Chapter 13

TATUM

By the time I realized my mistake, it was too late to do anything about it.

And no matter how good my intentions around it had been? Bringing Rori to Wildwood was absolutely a mistake that was becoming clearer by the second.

What was going through my head?

Nothing.

Nothing was going through my head.

Clearly.

Because if I had been thinking critically, I would have suggested another method of cheering her up, as opposed to a week of being on the Summer Jam screen.

It was insane to invite a woman I’d only known a few months to be subjected to the women in my family.

I wasn’t worried about anybody being purposefully cruel. That wasn’t really our vibe as a family, not usually. And if we did unintentionally cross a line into offense, the sincere apologies would be swift.

That was just how we’d always gotten down.

They were not inclined to be unkind.

Most likely not judgmental.

It was just…for them, there was no such thing as too much information, which could easily—and often did—cross the line from being curious to becoming overly intrusive.

Lately… Rori had a lot going on, to put it mildly. The last couple months had been a whirlwind of it, but the shit with Monty hadn’t started when we met. It was years of mess with that nigga, lots of drama of the exact variety my mama n’em liked to indulge.

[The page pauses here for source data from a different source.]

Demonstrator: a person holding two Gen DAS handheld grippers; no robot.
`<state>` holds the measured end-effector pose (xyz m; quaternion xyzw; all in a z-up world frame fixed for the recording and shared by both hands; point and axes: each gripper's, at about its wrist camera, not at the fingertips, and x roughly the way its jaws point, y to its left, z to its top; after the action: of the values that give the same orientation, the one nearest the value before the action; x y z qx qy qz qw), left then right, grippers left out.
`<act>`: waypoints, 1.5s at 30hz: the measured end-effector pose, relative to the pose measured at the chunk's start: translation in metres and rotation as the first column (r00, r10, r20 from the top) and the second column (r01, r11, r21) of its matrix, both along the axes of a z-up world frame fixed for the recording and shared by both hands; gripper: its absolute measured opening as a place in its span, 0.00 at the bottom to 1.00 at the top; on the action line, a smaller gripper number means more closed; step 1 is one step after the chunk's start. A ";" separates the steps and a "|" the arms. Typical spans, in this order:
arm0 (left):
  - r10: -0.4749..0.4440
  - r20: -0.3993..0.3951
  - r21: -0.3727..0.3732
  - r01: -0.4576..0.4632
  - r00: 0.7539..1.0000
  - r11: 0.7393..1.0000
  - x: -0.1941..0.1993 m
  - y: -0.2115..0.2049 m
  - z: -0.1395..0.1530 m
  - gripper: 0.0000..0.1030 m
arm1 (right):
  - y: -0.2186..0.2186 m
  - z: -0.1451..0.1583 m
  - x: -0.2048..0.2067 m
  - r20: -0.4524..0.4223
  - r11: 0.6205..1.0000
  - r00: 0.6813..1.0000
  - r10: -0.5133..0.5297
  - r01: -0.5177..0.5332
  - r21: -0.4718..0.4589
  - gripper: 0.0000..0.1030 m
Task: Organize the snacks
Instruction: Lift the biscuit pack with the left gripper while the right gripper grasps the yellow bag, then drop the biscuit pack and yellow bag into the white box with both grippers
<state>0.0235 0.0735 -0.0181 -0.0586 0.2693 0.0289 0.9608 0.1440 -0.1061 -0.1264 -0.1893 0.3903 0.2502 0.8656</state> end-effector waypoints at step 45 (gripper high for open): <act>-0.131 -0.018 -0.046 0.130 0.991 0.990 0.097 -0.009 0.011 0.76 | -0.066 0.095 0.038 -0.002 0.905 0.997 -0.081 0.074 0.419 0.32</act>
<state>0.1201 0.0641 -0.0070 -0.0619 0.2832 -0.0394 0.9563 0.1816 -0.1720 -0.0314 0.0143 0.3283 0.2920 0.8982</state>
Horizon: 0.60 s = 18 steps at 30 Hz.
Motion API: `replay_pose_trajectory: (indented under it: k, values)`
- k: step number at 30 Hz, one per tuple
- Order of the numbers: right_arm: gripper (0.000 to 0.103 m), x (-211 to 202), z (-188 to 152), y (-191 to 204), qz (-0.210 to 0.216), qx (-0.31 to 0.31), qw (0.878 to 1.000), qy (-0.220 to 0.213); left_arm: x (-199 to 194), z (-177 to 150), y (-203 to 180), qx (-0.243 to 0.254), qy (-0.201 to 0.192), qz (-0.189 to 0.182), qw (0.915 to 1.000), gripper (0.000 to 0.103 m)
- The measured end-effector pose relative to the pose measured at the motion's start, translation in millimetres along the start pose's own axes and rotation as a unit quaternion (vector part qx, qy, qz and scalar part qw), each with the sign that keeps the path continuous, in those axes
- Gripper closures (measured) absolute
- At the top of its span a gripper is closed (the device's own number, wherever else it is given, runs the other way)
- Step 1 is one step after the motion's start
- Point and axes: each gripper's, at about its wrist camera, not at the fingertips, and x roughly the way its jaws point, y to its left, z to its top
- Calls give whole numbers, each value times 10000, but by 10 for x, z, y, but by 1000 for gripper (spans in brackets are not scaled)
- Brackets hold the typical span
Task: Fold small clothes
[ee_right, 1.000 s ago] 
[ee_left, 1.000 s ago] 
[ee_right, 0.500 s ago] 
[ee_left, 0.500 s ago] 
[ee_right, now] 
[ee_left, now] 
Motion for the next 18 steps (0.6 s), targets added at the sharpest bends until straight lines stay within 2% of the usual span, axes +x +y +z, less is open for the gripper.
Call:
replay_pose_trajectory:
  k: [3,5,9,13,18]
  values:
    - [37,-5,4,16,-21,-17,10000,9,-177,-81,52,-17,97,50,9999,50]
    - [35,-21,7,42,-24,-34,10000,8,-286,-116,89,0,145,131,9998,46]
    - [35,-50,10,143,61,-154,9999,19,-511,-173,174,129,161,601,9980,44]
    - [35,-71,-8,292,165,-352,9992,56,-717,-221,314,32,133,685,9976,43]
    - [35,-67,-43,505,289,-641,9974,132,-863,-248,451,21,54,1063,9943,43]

The kinda shit I should’ve been thinking about before I swooped in with my cape.

I wasn’t afraid they’d be mean to her; I was afraid they’d treat her like a behind the scenes episode of a messy reality show.

It had been a great, lazy morning, a bit of sleeping in, since we’d gotten in late. A bit of pussy when I stopped by Rori’s room down the hall from mine to pick her up and bring her downstairs to the dining table for breakfast. I was planning to go three for three, down the stairs to indulge in the full breakfast spread I could already smell wafting up the stairs.

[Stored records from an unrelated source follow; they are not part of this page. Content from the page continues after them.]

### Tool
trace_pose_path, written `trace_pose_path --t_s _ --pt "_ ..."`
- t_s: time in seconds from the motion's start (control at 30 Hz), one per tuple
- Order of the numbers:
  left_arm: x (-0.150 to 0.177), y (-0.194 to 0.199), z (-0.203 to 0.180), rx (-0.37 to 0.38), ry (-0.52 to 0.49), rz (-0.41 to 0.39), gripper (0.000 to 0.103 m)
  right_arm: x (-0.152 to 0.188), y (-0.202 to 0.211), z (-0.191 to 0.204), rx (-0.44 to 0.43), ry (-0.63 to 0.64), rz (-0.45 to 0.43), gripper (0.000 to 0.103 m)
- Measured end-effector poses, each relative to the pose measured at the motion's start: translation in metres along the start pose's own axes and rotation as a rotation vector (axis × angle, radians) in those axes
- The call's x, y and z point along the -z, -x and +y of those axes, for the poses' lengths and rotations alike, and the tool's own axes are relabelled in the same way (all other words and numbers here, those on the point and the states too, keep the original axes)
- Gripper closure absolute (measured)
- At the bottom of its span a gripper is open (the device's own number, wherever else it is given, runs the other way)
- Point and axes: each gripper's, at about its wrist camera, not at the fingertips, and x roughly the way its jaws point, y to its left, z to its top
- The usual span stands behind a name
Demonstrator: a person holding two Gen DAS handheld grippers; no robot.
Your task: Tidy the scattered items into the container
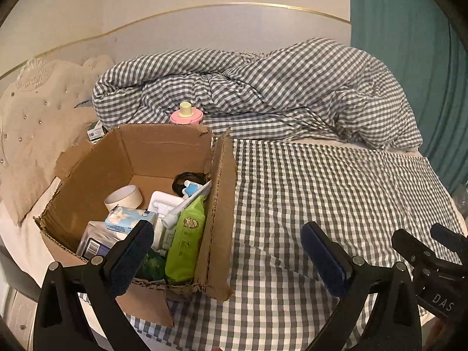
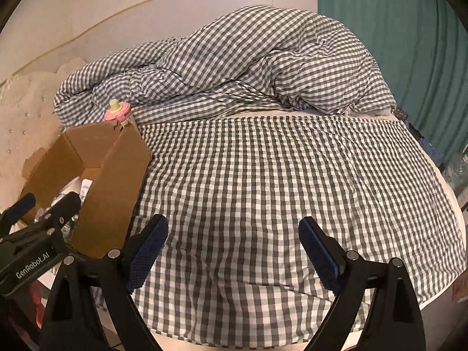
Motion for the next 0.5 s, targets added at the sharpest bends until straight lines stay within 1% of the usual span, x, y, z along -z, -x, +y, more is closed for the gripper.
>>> trace_pose_path --t_s 0.17,0.23,0.5 --pt "0.003 0.002 0.001 0.005 0.004 0.004 0.000 -0.001 0.004 0.002 0.026 0.019 -0.016 0.012" --pt "0.005 0.000 0.000 -0.007 0.001 0.012 0.000 0.000 0.003 -0.001 0.029 0.010 -0.011 0.012" --pt "0.011 -0.009 -0.001 -0.013 0.008 0.037 0.000 0.003 -0.003 -0.007 0.039 0.006 0.012 0.012"
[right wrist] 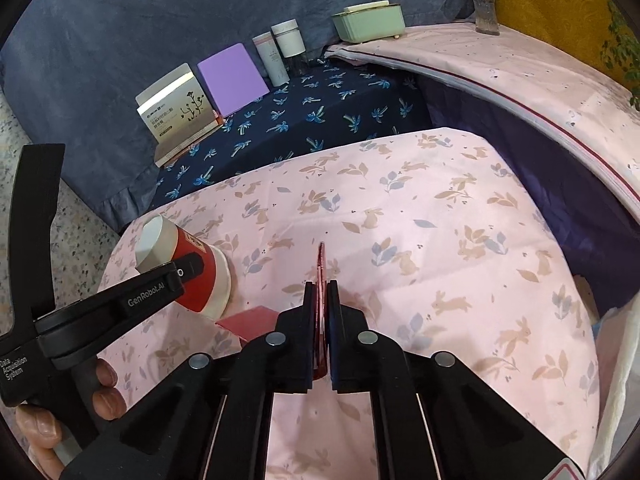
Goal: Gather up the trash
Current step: 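Carry the cup and red box over the bin with both tools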
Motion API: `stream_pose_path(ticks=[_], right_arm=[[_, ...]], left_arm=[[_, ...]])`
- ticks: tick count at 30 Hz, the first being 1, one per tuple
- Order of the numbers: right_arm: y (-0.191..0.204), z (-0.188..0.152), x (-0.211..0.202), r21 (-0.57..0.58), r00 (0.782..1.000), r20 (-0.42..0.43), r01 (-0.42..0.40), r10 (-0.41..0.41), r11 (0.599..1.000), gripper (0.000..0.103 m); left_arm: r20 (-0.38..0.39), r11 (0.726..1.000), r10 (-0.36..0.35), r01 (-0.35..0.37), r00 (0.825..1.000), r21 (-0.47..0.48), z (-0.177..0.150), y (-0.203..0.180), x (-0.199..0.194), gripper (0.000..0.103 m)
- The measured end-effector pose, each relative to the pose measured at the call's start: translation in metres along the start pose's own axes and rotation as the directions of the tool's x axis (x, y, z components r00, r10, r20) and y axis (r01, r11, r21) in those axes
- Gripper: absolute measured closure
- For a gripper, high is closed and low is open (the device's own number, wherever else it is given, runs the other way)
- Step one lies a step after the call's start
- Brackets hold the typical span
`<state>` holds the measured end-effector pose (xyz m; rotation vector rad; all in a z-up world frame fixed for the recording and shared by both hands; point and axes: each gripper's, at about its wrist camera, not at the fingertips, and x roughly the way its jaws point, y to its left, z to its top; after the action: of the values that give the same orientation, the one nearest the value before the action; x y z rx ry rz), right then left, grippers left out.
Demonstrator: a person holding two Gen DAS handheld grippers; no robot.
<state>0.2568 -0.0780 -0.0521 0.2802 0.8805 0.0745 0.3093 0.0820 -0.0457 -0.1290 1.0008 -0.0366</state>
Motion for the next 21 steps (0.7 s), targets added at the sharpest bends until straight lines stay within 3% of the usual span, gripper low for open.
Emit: stream_pose_path(ticks=[12,21], right_arm=[[-0.039,-0.026,-0.083,0.074,0.995,0.090,0.026,-0.033,0.997,0.099],[-0.103,-0.052,-0.156,0.166,0.979,0.165,0.089,-0.116,0.982,0.099]], left_arm=[[0.026,0.994,-0.073,0.070,0.997,0.084,-0.042,-0.056,-0.061,0.076],[0.028,0.964,-0.160,0.151,0.987,0.220,-0.086,-0.138,-0.104,0.076]])
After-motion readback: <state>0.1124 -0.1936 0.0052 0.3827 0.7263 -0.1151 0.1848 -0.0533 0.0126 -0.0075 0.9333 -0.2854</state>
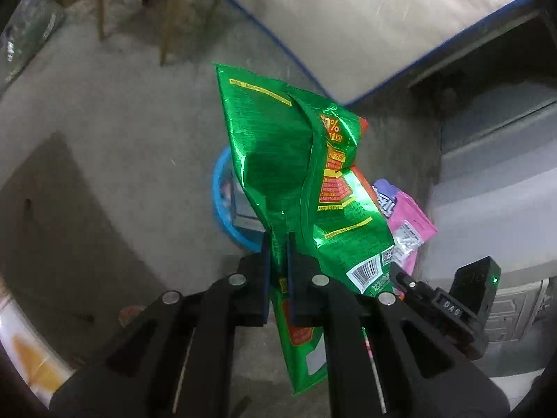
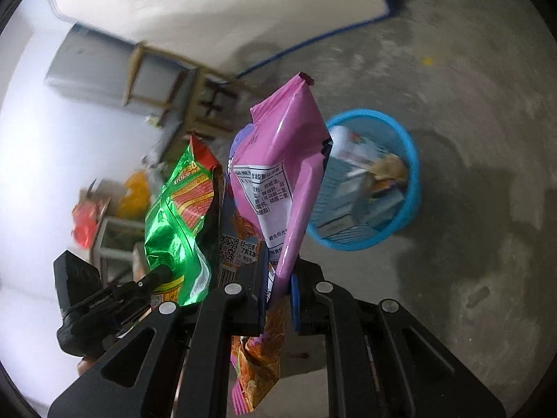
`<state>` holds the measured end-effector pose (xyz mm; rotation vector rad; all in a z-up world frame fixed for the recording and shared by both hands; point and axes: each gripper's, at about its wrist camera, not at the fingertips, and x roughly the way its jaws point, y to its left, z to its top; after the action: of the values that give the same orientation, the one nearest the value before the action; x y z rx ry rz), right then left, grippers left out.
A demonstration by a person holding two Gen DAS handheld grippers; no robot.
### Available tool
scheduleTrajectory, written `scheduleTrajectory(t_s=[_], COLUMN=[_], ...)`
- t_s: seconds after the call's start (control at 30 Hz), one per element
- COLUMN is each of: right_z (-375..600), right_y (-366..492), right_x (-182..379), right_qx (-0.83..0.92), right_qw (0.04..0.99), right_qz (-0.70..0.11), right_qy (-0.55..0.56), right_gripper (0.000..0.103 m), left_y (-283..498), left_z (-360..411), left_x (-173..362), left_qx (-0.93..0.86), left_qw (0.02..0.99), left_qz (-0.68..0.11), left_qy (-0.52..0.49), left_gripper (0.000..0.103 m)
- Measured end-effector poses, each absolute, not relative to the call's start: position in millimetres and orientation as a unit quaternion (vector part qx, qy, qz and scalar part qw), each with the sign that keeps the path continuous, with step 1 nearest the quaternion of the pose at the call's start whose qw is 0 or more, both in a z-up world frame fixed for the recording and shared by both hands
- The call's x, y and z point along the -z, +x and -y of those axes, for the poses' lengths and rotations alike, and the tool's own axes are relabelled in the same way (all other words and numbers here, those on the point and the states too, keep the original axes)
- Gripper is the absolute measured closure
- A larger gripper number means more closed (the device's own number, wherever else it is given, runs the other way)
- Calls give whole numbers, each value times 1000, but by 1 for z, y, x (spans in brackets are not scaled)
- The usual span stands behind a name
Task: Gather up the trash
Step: 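Carry both snack bags over the wastebasket and open both grippers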
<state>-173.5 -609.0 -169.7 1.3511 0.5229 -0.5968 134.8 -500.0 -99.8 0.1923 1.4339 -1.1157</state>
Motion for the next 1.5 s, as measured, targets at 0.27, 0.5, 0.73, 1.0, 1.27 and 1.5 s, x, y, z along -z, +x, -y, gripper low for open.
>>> scheduleTrajectory(t_s=[0.27,0.5,0.73,1.0,1.27,1.5], right_z=[642,662,654,649,629,592], right_y=[-177,-182,-199,-208,-215,-239], right_x=[246,319,345,346,342,277], right_qx=[301,321,339,352,346,338], right_qw=[663,621,588,582,575,636], right_qz=[-205,-176,-160,-172,-180,-193], right_qy=[654,693,717,712,719,666], right_gripper=[92,71,45,39,39,39], left_y=[138,120,116,113,109,82], left_z=[571,608,586,573,527,438], left_x=[169,223,221,179,123,30], left_qx=[464,438,431,453,477,518], left_qw=[571,542,542,566,587,656], left_qz=[-669,-703,-710,-679,-645,-539], left_qy=[108,143,127,118,109,110], left_gripper=[97,72,66,60,60,40])
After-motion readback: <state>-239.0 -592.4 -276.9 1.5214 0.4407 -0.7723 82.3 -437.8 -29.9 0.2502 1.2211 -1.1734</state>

And then…the realization happened, sparked by a simple request as soon as we stepped into the dining room.

“Rori, come sit down here,” Tam had called, waving her down. “Let him go be with his musty brothers.”

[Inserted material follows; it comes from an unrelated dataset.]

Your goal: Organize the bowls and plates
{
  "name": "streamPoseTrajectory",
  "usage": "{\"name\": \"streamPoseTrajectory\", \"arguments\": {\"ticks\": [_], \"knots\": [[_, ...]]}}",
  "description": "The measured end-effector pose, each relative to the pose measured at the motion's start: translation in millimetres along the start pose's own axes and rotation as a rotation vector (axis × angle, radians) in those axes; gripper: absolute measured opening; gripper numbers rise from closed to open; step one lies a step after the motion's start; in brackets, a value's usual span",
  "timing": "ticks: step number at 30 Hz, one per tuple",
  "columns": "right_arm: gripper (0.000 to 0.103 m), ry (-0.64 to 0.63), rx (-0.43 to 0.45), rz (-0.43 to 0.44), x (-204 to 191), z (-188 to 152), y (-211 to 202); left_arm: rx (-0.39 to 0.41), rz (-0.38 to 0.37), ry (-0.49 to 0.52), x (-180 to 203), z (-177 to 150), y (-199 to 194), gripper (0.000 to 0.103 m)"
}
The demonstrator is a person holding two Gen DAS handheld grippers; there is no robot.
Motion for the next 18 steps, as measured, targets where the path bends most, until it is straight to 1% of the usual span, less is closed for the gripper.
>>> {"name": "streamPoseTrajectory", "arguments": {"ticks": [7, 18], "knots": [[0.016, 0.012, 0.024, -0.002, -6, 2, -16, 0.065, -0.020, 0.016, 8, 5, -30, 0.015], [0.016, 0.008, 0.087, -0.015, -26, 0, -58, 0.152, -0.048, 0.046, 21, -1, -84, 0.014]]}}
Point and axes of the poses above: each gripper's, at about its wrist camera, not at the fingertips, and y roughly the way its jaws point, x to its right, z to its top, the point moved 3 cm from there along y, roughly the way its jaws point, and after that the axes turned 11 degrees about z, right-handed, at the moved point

And all the possibilities flashed.

Maybe because she knew better than to show any possible weakness, Rori didn’t even look my way for assurance or anything first. She smiled at my sister and was already headed down there when I grabbed her wrist, stopping her.

“Uh, hold up,” I said, getting ready to put a little warning in Rori’s ear at least, but Tam sucked her teeth, speeding our way.

“Relax,” she said, looping her arm through Rori’s. “Tater, you act like somebody’s gonna bite the girl!”

Tam’s teasing may have been comforting if my grandmother hadn’t popped in from the other side, pushing me out of the way to declare, “I might! Look at these big ol’ legs on this girl. She can take a little nibble. I bet you’ll give a horse hell with these thighs, ain’t it?” she cackled, grabbing Rori’s hand.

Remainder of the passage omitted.